Try it:
Copy each line of the following material that has the string "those".

(Supplied data begins)

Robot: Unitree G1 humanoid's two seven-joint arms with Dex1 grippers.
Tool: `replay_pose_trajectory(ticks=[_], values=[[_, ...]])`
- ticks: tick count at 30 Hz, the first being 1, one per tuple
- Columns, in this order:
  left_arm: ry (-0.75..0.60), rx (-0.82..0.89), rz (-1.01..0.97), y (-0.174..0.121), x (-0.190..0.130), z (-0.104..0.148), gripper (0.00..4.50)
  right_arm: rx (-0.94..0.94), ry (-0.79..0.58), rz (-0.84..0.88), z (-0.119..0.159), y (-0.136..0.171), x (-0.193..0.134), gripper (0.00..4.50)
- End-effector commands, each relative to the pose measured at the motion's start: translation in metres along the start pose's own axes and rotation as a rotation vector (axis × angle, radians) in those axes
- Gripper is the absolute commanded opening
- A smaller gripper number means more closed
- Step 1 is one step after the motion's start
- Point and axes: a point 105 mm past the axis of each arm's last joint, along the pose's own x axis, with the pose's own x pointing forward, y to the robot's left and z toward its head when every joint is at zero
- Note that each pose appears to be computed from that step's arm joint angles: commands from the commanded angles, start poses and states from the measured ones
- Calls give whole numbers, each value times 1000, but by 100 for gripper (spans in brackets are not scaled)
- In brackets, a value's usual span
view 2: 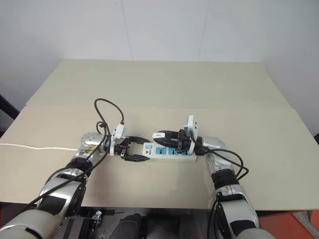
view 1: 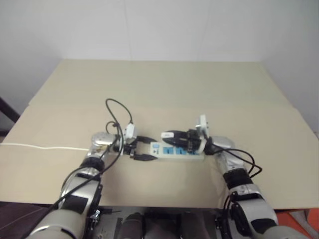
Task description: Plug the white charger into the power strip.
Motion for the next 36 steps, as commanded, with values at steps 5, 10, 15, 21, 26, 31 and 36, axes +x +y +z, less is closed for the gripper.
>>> replay_pose_trajectory(ticks=[5, 10, 15, 21, 26, 31, 36], values=[[38, -27, -49, -7, 3, -8, 322, -18, -8, -10, 1, -5, -6, 111], [49, -31, -58, -8, 3, -9, 322, -1, -40, -41, -6, -9, -21, 111], [52, -29, -61, -7, 3, -8, 322, -20, 8, -50, -18, -9, -30, 111], [58, -30, -65, -8, 2, -8, 322, 58, 82, -22, -39, -4, -28, 111], [61, -31, -67, -8, 1, -8, 322, 91, 146, -43, -54, -3, -28, 111], [65, -28, -71, -8, 1, -8, 322, 92, 215, -13, -66, 4, -32, 111], [65, -26, -72, -8, 1, -8, 322, 100, 240, 4, -71, 8, -34, 111]])
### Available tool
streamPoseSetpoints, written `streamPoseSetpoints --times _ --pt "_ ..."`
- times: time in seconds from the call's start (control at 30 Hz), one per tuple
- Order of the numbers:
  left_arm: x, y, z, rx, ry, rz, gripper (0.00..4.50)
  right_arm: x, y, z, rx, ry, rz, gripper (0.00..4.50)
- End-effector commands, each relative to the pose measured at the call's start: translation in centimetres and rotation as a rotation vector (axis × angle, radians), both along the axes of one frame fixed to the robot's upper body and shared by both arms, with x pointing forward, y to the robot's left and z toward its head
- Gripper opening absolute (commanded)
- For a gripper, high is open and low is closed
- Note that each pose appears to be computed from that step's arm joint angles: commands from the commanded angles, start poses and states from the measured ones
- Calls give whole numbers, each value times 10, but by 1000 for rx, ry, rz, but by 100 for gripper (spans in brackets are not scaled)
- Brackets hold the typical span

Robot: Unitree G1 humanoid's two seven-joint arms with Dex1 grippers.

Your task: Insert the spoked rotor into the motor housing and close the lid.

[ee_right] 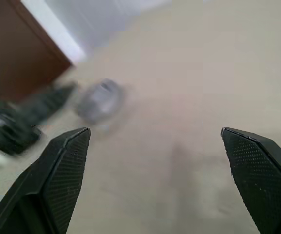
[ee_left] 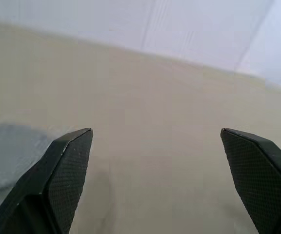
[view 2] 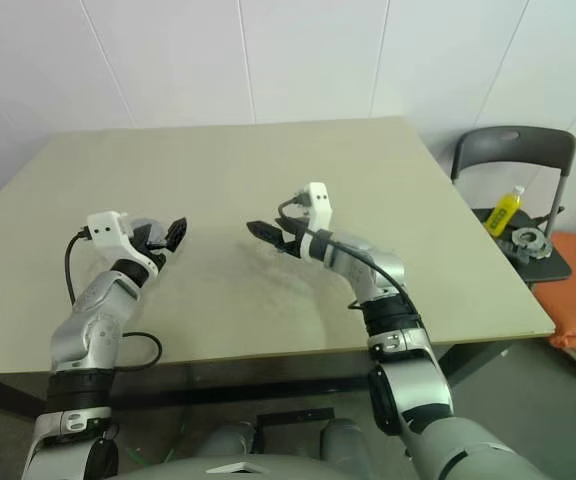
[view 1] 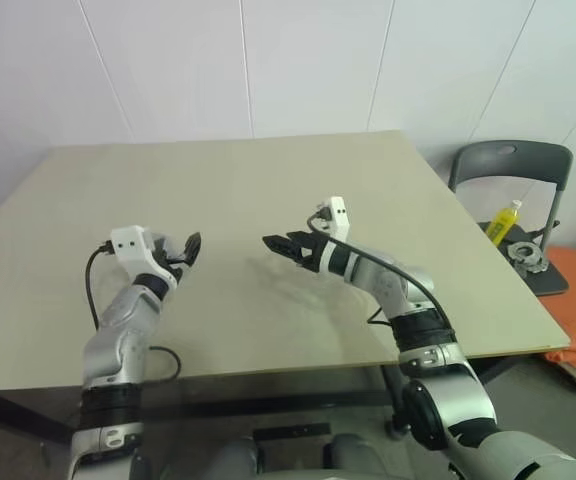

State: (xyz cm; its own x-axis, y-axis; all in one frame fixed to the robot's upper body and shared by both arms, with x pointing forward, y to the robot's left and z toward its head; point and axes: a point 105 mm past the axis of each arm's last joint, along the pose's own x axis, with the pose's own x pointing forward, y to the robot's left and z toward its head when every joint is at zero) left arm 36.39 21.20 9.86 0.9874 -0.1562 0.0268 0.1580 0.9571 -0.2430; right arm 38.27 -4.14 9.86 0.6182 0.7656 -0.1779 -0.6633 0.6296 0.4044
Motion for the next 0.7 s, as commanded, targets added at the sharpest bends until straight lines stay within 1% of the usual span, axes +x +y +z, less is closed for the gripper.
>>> streamPoseSetpoints --times 0.03,0.1,0.2,0.27,0.47,0.7 --pt "8 -2 18 69 -132 -71 446 6 -8 18 -40 -114 -31 450" --pt "11 -6 20 90 -169 -119 446 7 -11 19 -36 -127 -45 450" --pt "12 -15 17 128 -194 -181 446 10 -14 20 -31 -138 -76 450" --pt "13 -18 16 125 -203 -204 446 11 -13 21 -29 -144 -93 450" --pt "17 -24 20 134 -227 -217 446 12 -9 13 -71 -154 -109 450" --pt "22 -36 24 133 -254 -225 446 14 -15 11 -124 -181 -139 450"
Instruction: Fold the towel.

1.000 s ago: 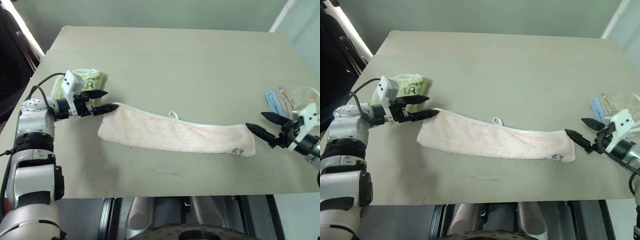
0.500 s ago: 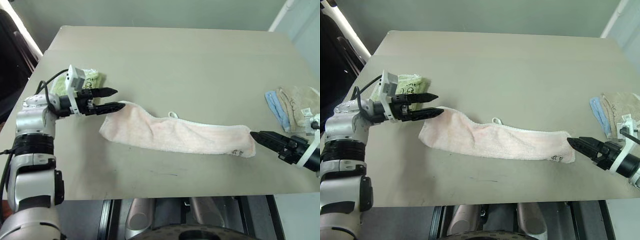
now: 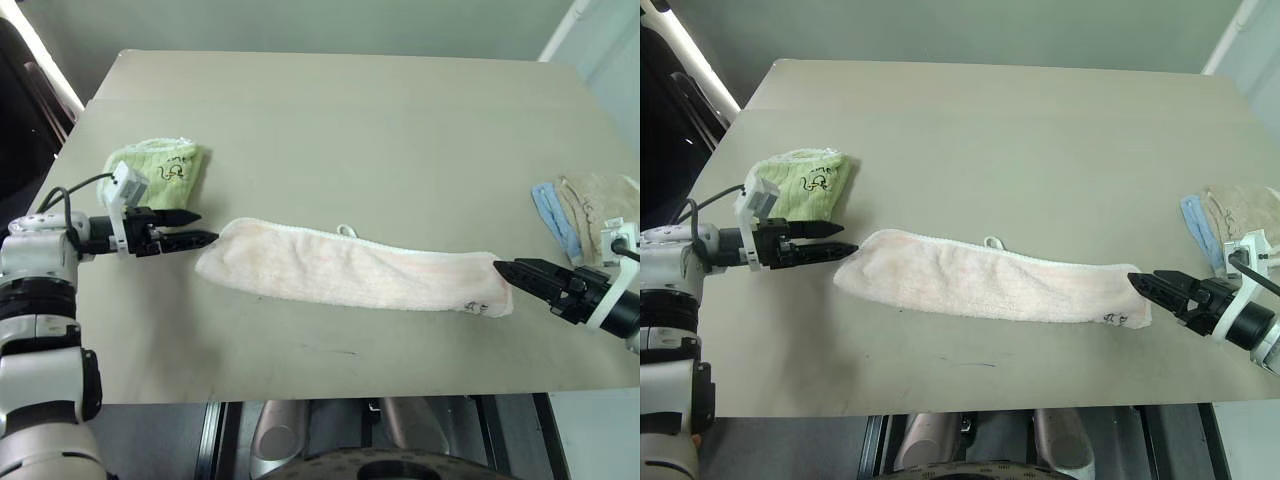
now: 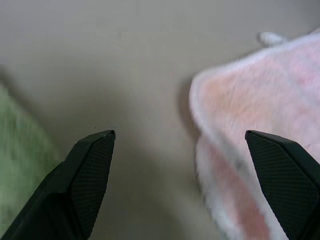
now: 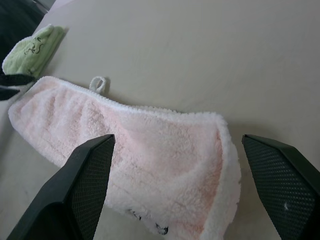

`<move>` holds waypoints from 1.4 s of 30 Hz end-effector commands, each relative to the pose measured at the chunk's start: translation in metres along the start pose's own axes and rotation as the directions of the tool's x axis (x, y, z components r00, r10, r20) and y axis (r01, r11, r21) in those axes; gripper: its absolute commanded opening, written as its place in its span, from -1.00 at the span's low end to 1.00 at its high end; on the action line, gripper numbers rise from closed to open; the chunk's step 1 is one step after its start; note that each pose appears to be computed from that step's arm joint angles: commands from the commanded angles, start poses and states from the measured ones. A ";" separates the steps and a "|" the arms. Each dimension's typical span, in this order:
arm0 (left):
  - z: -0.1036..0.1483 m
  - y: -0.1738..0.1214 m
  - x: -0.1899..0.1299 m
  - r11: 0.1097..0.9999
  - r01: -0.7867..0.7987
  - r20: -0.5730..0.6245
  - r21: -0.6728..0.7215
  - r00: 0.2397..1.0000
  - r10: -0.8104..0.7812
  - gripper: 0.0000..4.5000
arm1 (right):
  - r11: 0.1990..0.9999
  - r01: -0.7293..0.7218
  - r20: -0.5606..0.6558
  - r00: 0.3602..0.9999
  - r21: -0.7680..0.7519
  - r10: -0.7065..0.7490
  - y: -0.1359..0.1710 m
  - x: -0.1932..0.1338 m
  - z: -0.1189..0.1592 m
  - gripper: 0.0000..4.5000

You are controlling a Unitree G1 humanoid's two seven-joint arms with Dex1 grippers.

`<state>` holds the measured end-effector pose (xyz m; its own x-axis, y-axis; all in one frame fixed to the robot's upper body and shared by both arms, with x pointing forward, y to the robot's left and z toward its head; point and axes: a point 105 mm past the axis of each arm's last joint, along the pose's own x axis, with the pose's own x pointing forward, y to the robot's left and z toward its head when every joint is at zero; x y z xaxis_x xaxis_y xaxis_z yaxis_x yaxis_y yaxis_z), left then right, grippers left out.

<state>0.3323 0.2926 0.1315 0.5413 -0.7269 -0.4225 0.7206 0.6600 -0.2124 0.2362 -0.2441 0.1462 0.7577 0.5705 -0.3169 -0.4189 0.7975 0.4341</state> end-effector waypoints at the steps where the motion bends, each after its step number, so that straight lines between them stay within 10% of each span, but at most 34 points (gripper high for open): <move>1: 0.024 -0.011 -0.012 0.998 0.057 0.114 -0.034 0.992 -0.052 1.00 | 1.000 -0.013 0.022 1.000 -0.018 0.013 0.003 0.001 0.007 0.91; 28: 0.000 -0.044 0.009 0.935 0.132 0.083 -0.330 0.990 -0.110 1.00 | 1.000 -0.015 0.043 0.999 0.005 0.015 0.002 0.020 -0.001 0.91; 42: -0.010 -0.040 0.007 0.925 0.125 0.059 -0.358 0.992 -0.111 -0.99 | 1.000 0.013 0.052 0.999 -0.004 -0.013 -0.002 0.017 0.001 0.92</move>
<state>0.3021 0.2566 0.1155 0.4630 -0.8081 -0.3642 0.5549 0.5847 -0.5918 0.2493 -0.2329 0.1316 0.7646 0.5708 -0.2992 -0.4066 0.7875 0.4632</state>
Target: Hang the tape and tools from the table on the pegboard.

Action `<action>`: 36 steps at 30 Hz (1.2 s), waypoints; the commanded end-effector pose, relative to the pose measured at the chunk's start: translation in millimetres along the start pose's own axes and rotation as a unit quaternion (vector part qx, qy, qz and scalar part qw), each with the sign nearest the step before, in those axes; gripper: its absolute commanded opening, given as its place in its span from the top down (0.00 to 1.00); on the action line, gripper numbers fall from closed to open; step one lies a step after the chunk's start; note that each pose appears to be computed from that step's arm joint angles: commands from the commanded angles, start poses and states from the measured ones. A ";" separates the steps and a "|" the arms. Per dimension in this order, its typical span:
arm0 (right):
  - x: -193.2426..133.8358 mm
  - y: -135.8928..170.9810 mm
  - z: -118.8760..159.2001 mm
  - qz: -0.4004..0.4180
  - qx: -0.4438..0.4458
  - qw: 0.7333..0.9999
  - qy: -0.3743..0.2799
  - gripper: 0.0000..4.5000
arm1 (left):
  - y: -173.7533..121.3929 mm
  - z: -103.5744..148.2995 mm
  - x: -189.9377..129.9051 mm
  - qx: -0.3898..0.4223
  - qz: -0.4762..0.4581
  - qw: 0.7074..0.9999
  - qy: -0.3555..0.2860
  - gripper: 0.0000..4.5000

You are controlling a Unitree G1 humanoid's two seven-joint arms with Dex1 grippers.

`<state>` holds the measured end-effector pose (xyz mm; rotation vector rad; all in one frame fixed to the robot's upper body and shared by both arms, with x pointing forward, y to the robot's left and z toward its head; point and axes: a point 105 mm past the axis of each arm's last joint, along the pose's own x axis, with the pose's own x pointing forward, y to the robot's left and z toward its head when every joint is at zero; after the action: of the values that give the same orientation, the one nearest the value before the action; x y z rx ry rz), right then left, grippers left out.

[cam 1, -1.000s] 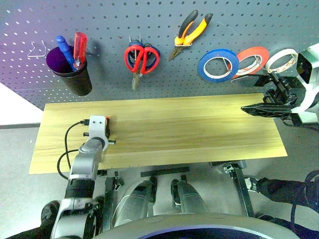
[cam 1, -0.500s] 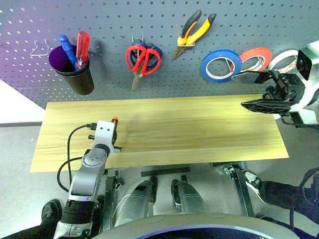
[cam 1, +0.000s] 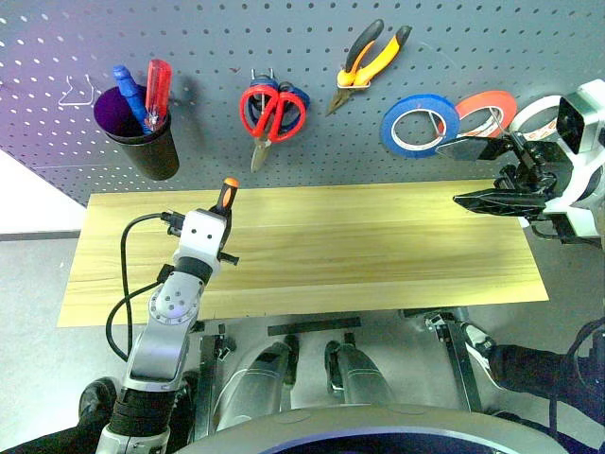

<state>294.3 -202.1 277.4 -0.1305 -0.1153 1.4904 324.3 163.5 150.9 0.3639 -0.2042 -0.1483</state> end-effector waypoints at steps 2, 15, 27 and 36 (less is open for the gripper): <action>-2.4 -0.2 12.9 -0.001 -0.028 1.000 0.000 0.00 | 15.2 44.9 -1.9 0.025 0.022 0.996 -0.088 0.84; 0.3 -3.9 11.0 0.002 -0.031 1.000 -0.002 0.00 | 27.0 110.6 9.7 0.036 0.026 0.981 -0.186 0.84; -1.1 -4.0 18.5 0.005 -0.021 0.999 -0.033 0.00 | 60.3 176.0 28.8 0.059 0.062 0.959 -0.269 0.84; -7.5 -2.7 25.2 0.001 -0.005 0.998 -0.063 0.00 | 72.5 209.7 33.0 0.070 0.071 0.946 -0.310 0.84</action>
<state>297.5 -203.1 287.5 -0.0337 -0.1571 1.5051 331.0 151.9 354.4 0.4219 -0.7775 -0.1186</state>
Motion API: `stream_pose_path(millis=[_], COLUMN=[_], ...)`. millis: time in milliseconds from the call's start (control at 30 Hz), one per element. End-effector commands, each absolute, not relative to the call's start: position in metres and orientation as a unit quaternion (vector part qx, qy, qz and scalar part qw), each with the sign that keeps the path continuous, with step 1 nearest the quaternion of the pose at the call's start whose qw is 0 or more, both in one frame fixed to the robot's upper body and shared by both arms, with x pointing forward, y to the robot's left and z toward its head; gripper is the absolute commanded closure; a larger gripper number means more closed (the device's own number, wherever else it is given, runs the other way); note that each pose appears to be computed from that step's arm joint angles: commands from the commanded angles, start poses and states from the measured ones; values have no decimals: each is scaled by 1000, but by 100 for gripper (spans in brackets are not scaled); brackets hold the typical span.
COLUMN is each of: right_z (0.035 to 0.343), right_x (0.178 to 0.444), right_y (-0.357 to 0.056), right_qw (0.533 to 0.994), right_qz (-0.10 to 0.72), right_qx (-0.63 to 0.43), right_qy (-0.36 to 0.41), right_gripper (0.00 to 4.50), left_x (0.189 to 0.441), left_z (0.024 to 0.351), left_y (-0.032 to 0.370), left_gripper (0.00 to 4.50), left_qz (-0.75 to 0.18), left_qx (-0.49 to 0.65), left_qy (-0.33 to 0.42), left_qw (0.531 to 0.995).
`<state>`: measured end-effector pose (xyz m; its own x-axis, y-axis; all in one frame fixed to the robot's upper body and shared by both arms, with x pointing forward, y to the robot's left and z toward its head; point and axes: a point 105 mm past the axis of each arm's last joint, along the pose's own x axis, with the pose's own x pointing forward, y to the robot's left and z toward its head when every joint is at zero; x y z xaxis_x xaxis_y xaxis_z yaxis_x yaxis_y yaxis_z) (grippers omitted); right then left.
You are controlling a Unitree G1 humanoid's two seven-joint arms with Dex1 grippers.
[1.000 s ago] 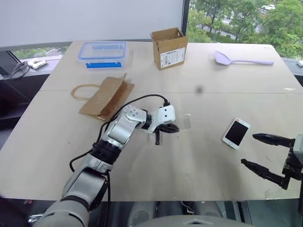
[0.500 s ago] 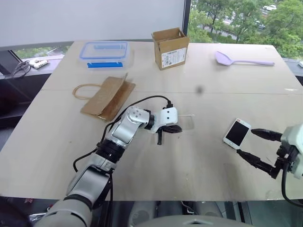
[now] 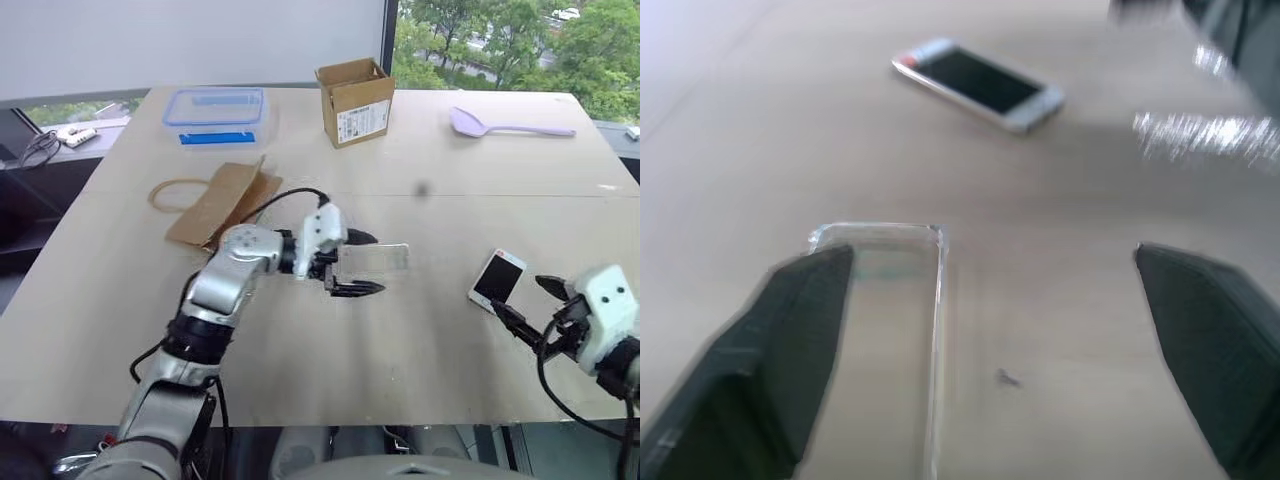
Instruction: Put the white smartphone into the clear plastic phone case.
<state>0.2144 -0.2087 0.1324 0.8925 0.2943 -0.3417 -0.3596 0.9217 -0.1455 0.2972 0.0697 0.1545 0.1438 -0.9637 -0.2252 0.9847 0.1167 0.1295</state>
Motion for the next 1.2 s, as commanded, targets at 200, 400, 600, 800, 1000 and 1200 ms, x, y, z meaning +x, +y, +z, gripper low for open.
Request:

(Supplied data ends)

Answer space:
- End-effector commands, each relative to the pose measured at the motion's start: translation in metres along the start pose's own axes and rotation as a rotation vector (axis × angle, radians) in those axes
`<move>` holds waypoints from 1.4 s of 30 Hz end-effector commands, each relative to the pose measured at the chunk's start: translation in metres along the start pose's own axes and rotation as the directions of the tool's x axis (x, y, z components r00, r10, r20) and y axis (r01, r11, r21) in those axes; gripper: its absolute commanded opening, written as its place in its span, from -1.00 at the span's low end to 1.00 at its high end; on the action line, gripper numbers rise from closed to open; the chunk's step 1 is one step after its start; note that each pose appears to be computed from that step's arm joint angles: commands from the commanded angles, start poses and states from the measured ones. A ";" separates the steps and a "|" the arms. Each dimension's typical span, in this order:
Action `<action>`: 36 steps at 30 Hz (1.2 s), waypoints; the commanded end-effector pose, relative to the pose measured at the chunk's start: translation in millimetres along the start pose's own axes and rotation as a unit quaternion (vector part qx, qy, qz and scalar part qw), each with the sign nearest the step before, in those axes; gripper: its absolute commanded opening, given as its place in its span from the top down (0.00 to 1.00); on the action line, gripper numbers fall from closed to open; step one lies a step after the chunk's start; note that each pose appears to be computed from that step's arm joint angles: commands from the commanded angles, start poses and states from the measured ones. A ";" separates the steps and a "|" the arms. Per dimension in this order, its typical span:

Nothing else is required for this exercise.